Stored dataset items:
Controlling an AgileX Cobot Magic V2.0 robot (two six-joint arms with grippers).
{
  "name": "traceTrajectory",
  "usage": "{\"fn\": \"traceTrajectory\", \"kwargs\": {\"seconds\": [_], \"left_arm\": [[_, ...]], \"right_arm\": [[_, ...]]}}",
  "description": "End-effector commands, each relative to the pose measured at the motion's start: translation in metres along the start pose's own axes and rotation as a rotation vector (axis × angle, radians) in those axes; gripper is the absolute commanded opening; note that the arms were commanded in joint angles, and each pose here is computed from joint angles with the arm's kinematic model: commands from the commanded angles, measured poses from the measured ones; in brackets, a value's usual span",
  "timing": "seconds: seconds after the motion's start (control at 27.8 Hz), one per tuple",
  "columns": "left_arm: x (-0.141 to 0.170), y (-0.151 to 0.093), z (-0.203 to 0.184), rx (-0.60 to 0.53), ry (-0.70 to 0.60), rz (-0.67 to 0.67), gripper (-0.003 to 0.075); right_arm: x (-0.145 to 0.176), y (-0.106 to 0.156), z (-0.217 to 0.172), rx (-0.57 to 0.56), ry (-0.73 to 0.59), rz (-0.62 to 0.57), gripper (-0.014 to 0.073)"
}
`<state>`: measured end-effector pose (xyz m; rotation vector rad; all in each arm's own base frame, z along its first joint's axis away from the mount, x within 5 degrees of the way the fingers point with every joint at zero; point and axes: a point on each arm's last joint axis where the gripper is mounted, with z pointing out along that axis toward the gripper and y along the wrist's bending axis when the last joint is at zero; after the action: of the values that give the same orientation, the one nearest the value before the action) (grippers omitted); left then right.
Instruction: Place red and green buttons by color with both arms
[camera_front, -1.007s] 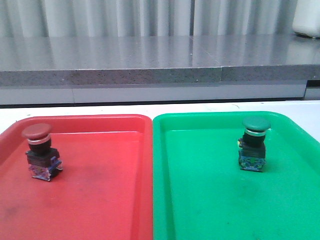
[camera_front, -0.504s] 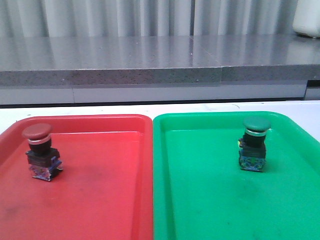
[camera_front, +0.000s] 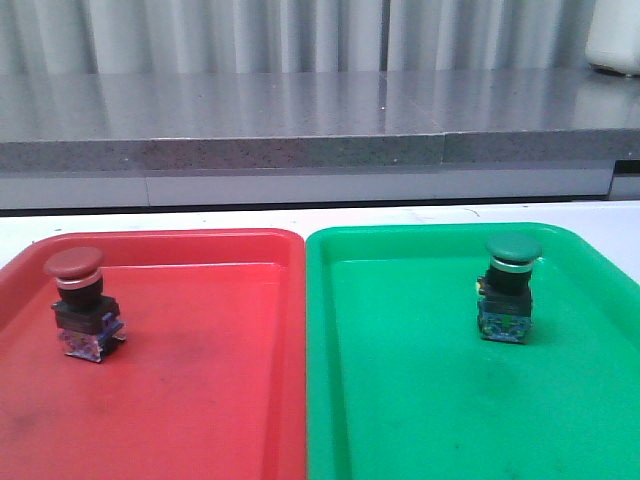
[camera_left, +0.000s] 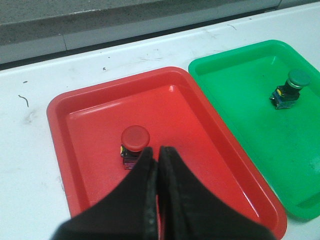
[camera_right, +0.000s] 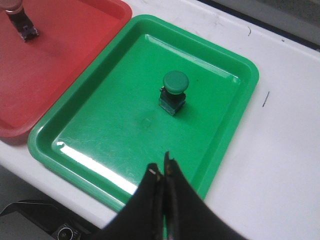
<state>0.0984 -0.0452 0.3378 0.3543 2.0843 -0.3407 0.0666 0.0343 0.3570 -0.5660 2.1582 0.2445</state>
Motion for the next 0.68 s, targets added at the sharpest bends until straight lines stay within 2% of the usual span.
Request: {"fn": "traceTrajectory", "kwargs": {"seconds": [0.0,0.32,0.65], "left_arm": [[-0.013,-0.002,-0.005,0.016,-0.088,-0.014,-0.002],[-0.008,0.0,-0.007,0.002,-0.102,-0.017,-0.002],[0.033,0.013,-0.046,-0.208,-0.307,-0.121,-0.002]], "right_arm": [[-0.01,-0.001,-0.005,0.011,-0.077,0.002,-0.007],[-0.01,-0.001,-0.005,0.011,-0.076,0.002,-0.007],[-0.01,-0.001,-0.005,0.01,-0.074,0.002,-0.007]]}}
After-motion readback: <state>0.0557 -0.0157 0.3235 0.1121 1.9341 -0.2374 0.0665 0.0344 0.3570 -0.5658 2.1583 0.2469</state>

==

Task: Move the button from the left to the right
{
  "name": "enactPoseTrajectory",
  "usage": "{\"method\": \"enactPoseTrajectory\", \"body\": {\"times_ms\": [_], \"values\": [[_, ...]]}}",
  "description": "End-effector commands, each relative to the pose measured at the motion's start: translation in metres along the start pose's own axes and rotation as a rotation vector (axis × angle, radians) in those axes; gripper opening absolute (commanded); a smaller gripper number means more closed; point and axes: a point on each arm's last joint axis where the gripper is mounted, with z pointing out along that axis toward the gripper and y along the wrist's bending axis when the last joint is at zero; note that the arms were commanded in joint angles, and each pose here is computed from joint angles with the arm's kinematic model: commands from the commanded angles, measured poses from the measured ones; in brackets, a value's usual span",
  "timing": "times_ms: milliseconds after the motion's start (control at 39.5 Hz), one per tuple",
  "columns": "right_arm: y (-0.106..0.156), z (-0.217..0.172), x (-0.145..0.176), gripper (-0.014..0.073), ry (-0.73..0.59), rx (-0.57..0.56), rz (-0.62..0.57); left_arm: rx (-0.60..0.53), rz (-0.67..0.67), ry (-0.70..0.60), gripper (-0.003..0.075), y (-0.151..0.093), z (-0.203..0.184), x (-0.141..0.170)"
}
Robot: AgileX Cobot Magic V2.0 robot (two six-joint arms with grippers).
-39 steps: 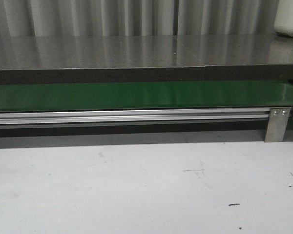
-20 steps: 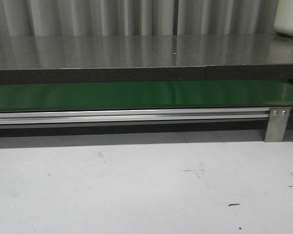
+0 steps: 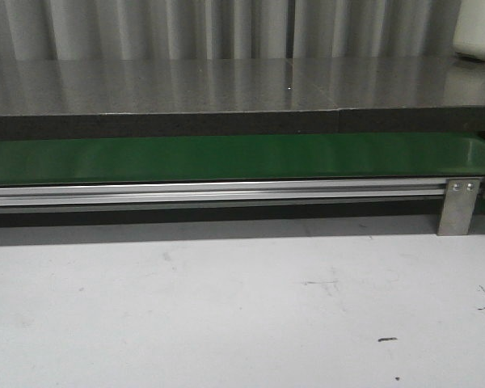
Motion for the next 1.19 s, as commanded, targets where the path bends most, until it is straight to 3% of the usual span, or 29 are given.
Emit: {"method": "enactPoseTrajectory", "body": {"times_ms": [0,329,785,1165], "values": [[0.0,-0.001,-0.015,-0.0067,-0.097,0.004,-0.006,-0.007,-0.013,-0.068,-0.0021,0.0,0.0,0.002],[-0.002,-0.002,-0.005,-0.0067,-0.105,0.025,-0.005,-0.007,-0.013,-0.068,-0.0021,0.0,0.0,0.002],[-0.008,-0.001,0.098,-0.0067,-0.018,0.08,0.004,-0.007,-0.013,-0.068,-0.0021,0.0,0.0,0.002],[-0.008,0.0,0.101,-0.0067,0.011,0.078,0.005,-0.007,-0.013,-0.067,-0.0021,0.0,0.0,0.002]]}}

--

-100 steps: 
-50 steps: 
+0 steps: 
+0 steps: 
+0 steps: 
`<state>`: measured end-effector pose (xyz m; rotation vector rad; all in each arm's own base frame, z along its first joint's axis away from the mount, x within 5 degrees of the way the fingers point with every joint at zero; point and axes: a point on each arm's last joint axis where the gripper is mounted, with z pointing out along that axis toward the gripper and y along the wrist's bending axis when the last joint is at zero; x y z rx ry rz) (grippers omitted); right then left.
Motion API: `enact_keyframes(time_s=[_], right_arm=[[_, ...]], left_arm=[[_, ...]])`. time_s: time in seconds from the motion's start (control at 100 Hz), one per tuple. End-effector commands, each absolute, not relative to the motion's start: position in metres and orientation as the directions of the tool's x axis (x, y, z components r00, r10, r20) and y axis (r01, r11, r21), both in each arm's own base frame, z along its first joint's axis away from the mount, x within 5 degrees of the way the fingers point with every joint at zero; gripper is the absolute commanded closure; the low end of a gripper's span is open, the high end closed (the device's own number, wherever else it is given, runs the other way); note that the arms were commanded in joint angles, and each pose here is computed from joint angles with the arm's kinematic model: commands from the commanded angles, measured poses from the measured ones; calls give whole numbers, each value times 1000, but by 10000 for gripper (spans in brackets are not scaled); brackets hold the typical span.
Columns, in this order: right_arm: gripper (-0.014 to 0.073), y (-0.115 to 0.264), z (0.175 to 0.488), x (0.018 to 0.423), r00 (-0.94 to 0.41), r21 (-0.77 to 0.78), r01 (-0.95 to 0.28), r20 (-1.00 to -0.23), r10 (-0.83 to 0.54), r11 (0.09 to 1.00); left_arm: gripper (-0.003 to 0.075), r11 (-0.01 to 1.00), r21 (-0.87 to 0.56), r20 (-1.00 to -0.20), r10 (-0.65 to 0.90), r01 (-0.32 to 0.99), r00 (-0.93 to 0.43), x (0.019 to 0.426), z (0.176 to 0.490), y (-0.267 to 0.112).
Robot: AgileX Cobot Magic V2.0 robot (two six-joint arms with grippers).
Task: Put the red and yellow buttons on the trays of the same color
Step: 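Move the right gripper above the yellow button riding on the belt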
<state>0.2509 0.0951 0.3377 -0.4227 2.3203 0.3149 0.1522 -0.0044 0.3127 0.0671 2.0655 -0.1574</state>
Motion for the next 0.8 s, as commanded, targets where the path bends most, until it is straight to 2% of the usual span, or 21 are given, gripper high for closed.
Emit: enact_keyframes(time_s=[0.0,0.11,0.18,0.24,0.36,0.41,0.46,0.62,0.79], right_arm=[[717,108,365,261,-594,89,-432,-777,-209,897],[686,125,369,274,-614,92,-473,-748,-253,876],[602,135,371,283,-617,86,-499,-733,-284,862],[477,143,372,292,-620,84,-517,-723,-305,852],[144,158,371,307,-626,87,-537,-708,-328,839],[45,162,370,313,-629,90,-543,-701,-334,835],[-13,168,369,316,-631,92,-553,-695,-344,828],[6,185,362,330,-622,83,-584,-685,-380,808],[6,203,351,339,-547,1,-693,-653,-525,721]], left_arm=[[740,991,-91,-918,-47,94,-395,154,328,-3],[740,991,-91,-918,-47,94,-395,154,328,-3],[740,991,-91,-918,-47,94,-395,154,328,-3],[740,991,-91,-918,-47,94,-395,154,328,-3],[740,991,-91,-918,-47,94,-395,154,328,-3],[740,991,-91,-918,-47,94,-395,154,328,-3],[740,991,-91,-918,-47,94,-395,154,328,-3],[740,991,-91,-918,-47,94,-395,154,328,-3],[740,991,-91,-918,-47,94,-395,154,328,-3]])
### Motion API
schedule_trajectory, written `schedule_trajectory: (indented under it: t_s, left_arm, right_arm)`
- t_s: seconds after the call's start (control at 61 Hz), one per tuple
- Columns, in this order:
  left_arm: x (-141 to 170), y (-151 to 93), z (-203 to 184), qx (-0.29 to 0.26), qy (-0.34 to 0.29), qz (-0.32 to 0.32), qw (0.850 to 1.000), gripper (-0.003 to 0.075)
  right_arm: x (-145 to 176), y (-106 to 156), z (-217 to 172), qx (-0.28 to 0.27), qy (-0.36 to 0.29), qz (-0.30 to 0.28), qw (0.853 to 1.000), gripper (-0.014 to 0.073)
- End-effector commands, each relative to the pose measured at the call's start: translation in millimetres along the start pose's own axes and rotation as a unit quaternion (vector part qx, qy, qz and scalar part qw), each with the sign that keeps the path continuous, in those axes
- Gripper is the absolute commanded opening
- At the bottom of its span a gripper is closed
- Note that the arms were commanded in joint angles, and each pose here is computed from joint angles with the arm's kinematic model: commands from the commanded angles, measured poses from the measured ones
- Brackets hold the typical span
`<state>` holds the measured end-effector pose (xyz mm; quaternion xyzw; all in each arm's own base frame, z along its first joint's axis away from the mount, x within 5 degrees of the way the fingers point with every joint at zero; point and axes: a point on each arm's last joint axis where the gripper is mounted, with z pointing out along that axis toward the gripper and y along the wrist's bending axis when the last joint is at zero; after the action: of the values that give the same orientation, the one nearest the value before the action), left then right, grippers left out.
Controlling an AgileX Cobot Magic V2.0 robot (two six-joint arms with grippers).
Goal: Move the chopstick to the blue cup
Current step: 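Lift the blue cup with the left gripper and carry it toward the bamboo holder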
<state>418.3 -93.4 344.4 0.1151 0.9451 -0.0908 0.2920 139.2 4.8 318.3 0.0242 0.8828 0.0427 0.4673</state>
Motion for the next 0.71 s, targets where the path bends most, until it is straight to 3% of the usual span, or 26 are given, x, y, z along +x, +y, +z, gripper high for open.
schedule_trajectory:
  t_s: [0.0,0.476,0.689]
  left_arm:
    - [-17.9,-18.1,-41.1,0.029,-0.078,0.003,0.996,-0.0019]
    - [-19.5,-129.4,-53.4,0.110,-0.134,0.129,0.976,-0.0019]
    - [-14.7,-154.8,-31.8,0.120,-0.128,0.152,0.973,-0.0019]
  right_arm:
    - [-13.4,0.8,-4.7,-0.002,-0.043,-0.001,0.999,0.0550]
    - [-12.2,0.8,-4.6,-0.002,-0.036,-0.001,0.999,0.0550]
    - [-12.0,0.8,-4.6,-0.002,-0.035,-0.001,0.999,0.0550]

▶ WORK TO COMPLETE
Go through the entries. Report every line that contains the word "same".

▶ ANSWER BELOW
`<state>`: measured end-effector pose (xyz m; rotation vector rad; all in each arm's own base frame, z along its first joint's axis away from the mount, x within 5 degrees of the way the fingers point with every joint at zero; point and axes: a point on each arm's last joint axis where the gripper is mounted, with z pointing out along that axis toward the gripper and y along the wrist's bending axis when the last joint is at zero; after the action: of the values that give the same orientation, the one nearest the value before the action) (grippers omitted); left then right.
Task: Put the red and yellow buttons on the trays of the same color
`<state>` holds the measured end-effector pose (xyz mm; quaternion xyzw; all in each arm's own base frame, z along its first joint's axis away from the mount, x within 5 degrees of the way the fingers point with every joint at zero; point and axes: a point on each arm's last joint axis where the gripper is mounted, with z pointing out along that axis toward the gripper and y along the wrist's bending axis when the last joint is at zero; after the action: of the values that give the same orientation, the one nearest the value before the action), left then right, grippers left out.

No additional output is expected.